• PROBLEM DETAILS: Could you reproduce, word for word, everything below from the line containing "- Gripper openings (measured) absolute" down to the line containing "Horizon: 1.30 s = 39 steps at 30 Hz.", with both of those lines included and no others?

• MATERIAL SHOWN:
- Opening Delimiter -

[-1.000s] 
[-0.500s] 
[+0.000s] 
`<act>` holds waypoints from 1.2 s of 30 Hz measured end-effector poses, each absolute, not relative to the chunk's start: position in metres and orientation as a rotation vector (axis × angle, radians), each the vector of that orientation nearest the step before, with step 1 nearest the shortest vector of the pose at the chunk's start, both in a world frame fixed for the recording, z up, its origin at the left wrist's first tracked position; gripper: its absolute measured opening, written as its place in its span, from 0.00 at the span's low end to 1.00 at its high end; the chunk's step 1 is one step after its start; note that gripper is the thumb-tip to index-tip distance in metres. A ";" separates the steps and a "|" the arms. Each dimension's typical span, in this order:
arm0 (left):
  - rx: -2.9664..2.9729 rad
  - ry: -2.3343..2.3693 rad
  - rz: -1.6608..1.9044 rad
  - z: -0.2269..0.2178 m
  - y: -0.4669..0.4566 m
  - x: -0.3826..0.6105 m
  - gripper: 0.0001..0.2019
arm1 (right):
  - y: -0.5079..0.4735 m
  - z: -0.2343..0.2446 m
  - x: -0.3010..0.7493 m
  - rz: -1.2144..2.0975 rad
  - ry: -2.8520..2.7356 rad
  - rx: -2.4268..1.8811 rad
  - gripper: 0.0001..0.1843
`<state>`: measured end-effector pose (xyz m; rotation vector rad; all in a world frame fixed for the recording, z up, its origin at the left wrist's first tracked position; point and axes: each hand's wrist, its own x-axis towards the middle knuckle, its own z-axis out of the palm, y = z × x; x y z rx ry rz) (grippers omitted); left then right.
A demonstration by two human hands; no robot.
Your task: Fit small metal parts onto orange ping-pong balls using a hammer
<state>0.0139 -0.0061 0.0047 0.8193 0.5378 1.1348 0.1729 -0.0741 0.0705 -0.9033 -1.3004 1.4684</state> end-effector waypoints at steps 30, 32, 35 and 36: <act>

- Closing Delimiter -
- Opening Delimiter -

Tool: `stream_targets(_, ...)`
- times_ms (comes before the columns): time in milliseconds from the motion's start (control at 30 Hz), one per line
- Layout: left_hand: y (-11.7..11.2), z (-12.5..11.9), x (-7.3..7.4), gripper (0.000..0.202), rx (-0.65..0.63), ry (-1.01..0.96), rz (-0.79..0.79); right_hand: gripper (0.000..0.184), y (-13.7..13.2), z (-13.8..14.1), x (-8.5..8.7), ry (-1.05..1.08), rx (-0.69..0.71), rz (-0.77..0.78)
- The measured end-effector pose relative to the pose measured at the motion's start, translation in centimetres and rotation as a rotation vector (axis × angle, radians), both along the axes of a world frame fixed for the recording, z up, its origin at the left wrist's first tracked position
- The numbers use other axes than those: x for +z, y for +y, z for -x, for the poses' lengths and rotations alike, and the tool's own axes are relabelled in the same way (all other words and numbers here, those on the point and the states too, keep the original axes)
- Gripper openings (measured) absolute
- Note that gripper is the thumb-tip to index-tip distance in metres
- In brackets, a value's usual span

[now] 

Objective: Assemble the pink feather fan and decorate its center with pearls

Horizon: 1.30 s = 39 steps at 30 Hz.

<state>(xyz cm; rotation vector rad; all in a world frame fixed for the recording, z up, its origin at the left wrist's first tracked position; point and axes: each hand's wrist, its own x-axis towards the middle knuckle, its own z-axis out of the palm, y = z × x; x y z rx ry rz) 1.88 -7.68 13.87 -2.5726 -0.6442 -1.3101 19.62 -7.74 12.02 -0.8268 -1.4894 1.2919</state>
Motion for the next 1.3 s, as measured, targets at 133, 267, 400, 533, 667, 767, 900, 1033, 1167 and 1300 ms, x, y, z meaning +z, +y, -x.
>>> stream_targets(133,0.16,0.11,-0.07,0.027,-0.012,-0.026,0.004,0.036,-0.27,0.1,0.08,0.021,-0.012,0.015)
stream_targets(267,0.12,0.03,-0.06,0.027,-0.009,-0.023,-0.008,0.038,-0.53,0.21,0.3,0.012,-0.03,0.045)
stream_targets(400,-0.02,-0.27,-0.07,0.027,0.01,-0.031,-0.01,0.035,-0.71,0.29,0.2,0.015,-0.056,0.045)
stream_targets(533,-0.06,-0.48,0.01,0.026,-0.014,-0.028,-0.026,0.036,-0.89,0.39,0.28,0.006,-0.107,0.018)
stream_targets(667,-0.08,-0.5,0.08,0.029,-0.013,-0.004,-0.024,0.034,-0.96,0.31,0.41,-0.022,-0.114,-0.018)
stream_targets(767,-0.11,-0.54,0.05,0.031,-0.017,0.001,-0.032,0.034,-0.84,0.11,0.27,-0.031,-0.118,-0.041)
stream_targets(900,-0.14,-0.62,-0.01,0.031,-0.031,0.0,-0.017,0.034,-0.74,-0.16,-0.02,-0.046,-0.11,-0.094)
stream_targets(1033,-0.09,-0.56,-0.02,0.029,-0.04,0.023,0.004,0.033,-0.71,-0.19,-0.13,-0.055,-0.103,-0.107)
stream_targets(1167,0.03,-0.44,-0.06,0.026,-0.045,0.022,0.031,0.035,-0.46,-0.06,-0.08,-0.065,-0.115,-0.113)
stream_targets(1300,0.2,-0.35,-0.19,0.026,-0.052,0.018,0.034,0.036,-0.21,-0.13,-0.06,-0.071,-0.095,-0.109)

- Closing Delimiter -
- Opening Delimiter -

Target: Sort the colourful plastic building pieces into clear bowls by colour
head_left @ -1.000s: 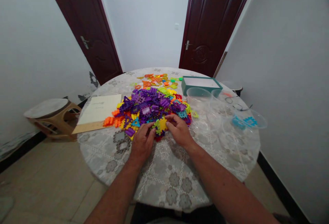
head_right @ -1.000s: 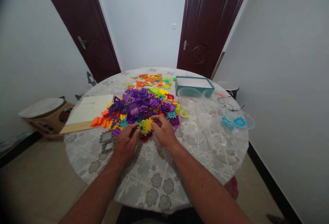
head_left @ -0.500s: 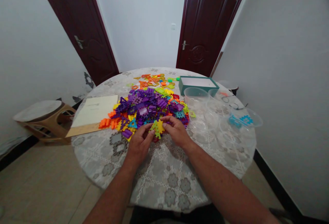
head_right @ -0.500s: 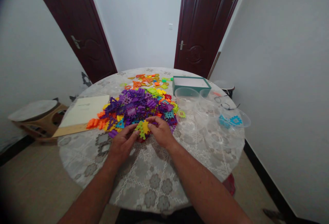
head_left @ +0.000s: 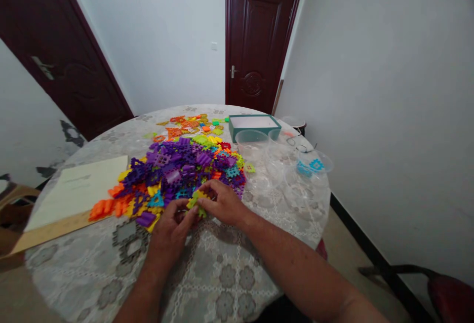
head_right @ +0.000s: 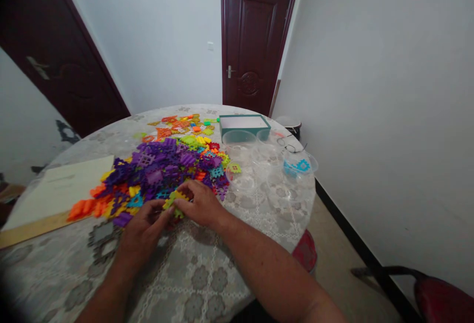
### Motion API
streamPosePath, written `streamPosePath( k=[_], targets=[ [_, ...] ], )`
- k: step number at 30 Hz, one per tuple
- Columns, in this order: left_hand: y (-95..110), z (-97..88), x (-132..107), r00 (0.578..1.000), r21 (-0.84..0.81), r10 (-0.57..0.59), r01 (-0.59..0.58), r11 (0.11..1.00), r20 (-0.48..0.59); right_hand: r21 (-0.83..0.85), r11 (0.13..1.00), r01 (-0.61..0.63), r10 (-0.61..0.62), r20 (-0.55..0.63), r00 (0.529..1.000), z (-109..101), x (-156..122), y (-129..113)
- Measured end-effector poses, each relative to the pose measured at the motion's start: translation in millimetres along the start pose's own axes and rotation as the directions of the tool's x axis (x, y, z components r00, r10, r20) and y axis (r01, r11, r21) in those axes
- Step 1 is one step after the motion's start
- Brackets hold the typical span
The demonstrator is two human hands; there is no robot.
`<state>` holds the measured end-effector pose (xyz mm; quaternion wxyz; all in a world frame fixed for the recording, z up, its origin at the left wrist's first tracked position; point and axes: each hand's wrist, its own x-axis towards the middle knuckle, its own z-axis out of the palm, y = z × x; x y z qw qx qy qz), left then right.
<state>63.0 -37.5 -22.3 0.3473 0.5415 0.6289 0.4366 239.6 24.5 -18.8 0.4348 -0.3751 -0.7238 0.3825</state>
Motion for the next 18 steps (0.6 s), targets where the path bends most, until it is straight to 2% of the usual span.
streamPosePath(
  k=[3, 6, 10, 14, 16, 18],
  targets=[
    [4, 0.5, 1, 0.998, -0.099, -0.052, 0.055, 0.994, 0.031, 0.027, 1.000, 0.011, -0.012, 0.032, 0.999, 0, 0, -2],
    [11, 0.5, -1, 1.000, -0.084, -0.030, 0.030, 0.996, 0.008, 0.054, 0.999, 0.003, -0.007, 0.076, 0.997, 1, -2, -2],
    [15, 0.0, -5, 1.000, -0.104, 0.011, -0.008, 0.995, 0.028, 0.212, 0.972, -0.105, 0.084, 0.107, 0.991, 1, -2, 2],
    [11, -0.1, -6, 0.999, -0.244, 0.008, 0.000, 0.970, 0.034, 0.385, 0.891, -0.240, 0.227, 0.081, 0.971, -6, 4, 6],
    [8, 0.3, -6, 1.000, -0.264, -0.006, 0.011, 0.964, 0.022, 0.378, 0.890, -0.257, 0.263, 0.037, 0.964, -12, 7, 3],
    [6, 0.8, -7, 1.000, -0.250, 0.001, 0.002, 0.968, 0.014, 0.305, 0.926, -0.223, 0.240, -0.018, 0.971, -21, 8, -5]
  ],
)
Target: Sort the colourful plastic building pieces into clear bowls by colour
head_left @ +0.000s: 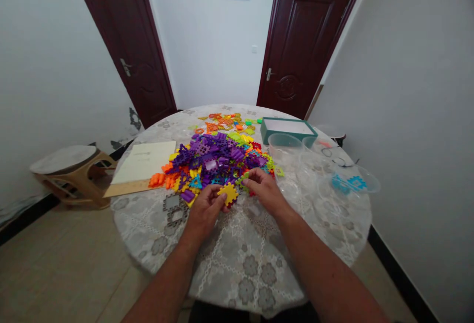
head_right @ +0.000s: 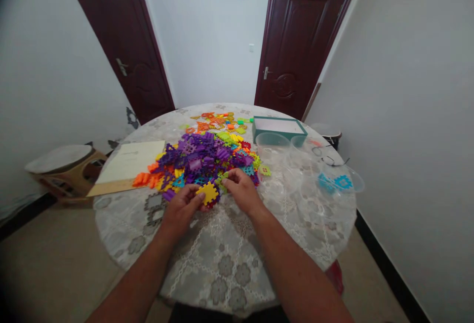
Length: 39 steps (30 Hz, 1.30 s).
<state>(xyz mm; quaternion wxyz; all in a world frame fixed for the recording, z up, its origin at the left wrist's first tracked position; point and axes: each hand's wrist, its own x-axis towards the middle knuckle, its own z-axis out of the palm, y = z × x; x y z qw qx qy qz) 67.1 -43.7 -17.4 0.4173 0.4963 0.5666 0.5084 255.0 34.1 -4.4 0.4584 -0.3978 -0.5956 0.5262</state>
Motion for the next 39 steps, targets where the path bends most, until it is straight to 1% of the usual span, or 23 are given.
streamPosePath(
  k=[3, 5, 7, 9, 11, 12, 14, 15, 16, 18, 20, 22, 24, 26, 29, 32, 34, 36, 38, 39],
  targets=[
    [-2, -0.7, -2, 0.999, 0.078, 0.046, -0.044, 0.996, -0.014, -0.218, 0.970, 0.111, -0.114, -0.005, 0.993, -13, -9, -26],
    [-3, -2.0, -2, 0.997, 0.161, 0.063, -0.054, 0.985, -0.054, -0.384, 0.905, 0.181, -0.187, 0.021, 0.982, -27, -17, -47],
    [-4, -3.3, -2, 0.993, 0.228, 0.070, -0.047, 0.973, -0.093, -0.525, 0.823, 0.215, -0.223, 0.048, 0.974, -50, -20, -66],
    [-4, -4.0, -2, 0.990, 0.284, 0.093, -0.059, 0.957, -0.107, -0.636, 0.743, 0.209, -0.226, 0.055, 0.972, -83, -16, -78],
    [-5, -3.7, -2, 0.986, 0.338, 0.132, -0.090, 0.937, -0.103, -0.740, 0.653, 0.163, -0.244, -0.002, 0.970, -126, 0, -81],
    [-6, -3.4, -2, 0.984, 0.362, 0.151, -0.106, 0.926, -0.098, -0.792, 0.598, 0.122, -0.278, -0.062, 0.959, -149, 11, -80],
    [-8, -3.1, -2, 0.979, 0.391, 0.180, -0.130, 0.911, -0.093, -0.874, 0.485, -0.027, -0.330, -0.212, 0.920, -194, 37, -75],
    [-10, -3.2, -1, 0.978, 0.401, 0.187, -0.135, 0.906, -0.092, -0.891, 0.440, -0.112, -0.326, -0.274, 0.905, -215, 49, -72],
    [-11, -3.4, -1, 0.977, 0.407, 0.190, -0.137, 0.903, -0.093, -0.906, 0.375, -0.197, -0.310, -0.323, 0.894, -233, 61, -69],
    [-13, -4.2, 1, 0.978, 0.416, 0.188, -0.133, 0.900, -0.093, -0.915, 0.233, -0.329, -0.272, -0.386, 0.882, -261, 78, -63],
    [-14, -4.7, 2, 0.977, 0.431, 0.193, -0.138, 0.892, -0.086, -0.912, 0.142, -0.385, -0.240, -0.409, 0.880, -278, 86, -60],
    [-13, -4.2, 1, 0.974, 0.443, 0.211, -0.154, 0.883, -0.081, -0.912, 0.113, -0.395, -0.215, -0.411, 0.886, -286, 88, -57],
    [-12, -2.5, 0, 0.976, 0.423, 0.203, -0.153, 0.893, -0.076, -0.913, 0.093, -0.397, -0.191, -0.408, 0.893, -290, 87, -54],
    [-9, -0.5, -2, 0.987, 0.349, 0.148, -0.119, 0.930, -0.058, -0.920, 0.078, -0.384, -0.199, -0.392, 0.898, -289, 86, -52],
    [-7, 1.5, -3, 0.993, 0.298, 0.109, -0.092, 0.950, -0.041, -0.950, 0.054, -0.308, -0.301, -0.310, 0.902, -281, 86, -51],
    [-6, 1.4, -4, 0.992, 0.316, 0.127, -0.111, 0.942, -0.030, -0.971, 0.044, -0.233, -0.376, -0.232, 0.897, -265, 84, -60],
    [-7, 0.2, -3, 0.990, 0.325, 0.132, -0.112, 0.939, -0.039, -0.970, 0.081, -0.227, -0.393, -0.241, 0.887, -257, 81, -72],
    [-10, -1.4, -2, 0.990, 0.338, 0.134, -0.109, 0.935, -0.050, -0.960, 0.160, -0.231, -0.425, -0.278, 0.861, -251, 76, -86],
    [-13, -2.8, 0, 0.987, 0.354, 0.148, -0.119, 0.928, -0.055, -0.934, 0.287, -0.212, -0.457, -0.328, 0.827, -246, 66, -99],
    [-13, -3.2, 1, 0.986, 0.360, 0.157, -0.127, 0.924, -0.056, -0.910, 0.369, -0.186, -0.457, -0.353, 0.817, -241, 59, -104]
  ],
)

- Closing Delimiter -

• RESULT:
- Gripper openings (measured) absolute
- Note that gripper is the thumb-tip to index-tip distance in metres
- In brackets, a value's usual span

[now] 

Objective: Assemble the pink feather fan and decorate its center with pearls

Horizon: 1.30 s = 39 steps at 30 Hz.

This response contains the complete answer.